Characterizations of $B(G)$ and $B(G)\cap AP(G)$ for locally compact groups

Abstract:

Given a locally compact (and possibly non-Abelian) group $G$, we denote by $B(G)$ the set of linear combinations of continuous positive-definite functions on $G$ and by $AP(G)$ the set of continuous almost periodic functions on $G$. In this paper the sets $B(G)$ and $B(G) \cap AP(G)$ are characterized in terms of convolutions with measures.
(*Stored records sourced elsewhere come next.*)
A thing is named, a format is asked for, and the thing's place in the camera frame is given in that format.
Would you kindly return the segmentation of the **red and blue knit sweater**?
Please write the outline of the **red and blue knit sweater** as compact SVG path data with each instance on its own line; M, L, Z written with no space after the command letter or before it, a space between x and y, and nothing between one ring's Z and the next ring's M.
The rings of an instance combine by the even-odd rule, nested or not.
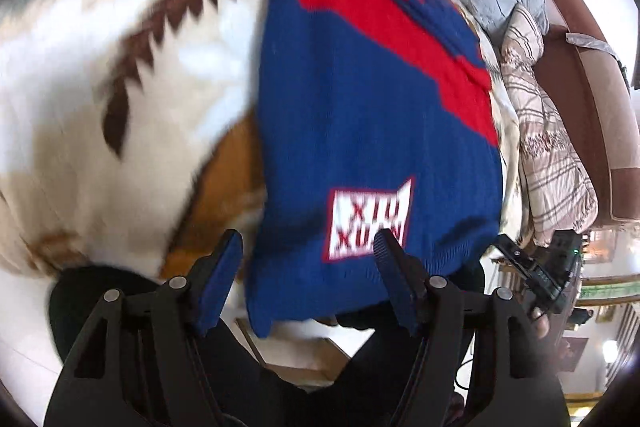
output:
M267 200L245 282L257 335L382 303L378 231L436 275L480 259L502 206L490 89L451 0L269 0Z

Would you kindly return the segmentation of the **operator black trousers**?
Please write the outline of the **operator black trousers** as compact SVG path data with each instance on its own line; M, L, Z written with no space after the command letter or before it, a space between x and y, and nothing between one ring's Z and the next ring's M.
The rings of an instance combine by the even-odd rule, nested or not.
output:
M465 267L447 279L462 291L484 286L481 267ZM235 339L221 319L200 344L209 386L235 426L393 426L418 342L402 327L389 303L356 313L373 334L328 387L307 391L260 365ZM462 401L454 393L446 421L460 416Z

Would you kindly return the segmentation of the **brown padded headboard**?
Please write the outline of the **brown padded headboard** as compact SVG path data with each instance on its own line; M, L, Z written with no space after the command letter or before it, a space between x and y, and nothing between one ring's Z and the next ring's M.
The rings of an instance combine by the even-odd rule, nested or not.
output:
M546 0L535 65L599 201L597 227L639 220L639 127L615 54L584 0Z

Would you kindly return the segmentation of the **cream leaf-pattern fleece blanket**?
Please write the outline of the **cream leaf-pattern fleece blanket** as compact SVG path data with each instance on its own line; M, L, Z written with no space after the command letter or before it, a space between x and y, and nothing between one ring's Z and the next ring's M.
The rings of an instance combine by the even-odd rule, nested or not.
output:
M267 0L1 0L1 268L173 277L254 248Z

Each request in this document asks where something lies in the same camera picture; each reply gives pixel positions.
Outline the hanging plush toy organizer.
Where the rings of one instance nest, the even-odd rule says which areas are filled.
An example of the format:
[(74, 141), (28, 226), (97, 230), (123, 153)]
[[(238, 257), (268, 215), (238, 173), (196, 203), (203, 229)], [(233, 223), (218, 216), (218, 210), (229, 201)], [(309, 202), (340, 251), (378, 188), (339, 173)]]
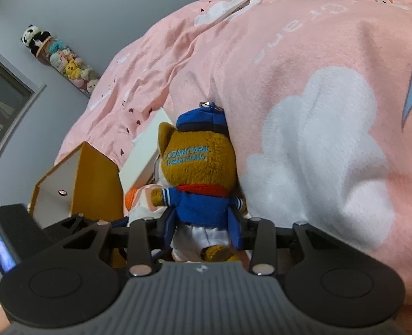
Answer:
[(87, 97), (91, 95), (100, 75), (60, 39), (47, 30), (29, 25), (21, 41), (38, 61), (53, 67)]

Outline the brown bear plush blue outfit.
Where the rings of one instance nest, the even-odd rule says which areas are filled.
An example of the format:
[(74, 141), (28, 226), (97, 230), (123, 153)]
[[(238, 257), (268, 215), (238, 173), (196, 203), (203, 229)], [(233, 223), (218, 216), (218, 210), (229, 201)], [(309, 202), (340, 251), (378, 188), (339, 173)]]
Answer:
[(236, 155), (223, 109), (202, 102), (175, 124), (161, 123), (157, 145), (164, 186), (152, 191), (151, 200), (173, 213), (174, 260), (241, 260), (234, 212), (245, 211), (246, 202), (237, 194)]

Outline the orange and red crochet fruit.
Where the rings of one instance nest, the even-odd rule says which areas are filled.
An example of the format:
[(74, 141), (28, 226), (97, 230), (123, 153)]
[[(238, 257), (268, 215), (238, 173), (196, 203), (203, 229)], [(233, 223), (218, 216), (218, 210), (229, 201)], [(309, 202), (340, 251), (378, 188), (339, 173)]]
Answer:
[(135, 199), (137, 191), (138, 190), (136, 188), (131, 188), (124, 195), (124, 206), (127, 212), (129, 212), (133, 208), (133, 203), (134, 203), (134, 199)]

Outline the pink cloud print duvet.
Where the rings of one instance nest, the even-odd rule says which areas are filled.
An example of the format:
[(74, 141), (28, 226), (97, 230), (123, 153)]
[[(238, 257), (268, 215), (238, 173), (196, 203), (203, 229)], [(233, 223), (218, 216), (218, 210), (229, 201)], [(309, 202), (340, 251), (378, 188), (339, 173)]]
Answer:
[(199, 0), (114, 57), (59, 158), (123, 165), (153, 110), (226, 113), (253, 216), (391, 266), (412, 334), (412, 0)]

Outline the orange rimmed white storage box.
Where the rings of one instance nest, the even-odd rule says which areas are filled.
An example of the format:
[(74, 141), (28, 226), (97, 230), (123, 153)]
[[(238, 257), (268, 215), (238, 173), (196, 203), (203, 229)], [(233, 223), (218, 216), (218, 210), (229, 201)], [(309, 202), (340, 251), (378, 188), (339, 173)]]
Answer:
[(44, 228), (71, 216), (113, 222), (123, 218), (117, 165), (83, 142), (36, 184), (29, 213)]

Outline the long white cardboard box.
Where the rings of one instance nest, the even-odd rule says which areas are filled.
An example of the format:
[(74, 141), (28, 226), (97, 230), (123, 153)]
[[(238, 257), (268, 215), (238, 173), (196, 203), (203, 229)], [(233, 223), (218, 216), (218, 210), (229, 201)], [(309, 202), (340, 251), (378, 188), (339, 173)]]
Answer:
[(131, 189), (141, 188), (150, 182), (159, 155), (157, 144), (159, 125), (161, 123), (173, 125), (175, 122), (176, 115), (173, 111), (160, 108), (151, 114), (149, 124), (133, 141), (133, 149), (119, 171), (124, 194)]

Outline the grey framed window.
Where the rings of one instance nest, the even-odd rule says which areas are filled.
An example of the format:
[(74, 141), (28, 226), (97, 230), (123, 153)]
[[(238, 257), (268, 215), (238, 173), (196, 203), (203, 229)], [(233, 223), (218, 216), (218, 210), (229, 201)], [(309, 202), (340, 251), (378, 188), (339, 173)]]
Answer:
[(35, 83), (0, 53), (0, 159), (46, 84)]

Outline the white cat plush striped cup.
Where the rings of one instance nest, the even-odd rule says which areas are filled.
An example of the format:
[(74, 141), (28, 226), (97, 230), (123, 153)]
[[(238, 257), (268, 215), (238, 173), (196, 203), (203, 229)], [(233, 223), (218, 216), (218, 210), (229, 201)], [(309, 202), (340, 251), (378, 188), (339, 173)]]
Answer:
[[(130, 185), (124, 191), (124, 195), (131, 188), (134, 187)], [(166, 207), (156, 207), (151, 200), (152, 190), (160, 188), (165, 188), (165, 186), (162, 184), (157, 170), (155, 170), (145, 185), (136, 188), (138, 191), (134, 199), (133, 208), (127, 212), (124, 207), (128, 217), (128, 225), (138, 219), (158, 219), (161, 217)]]
Specifically, let $U$ consist of those measures $\mu \in M(G)$ for which $||\pi (\mu )|| \leq 1$, whenever $\pi$ is a continuous unitary representation of $G$. It is proved that a function $f \in {L^\infty }(G)$ belongs to (i.e. is equal locally almost everywhere to a function in) $B(G)$ if and only if the convolutions $\mu \ast f,\mu$ ranging over $U$, form a relatively weakly compact set in ${L^\infty }(G)$. The same holds if we confine our attention to either the finitely supported or the absolutely continuous measures in $U$. Moreover, it is shown that any of these three sets of convolutions is relatively norm compact if and only if $f$ belongs to $B(G) \cap AP(G)$.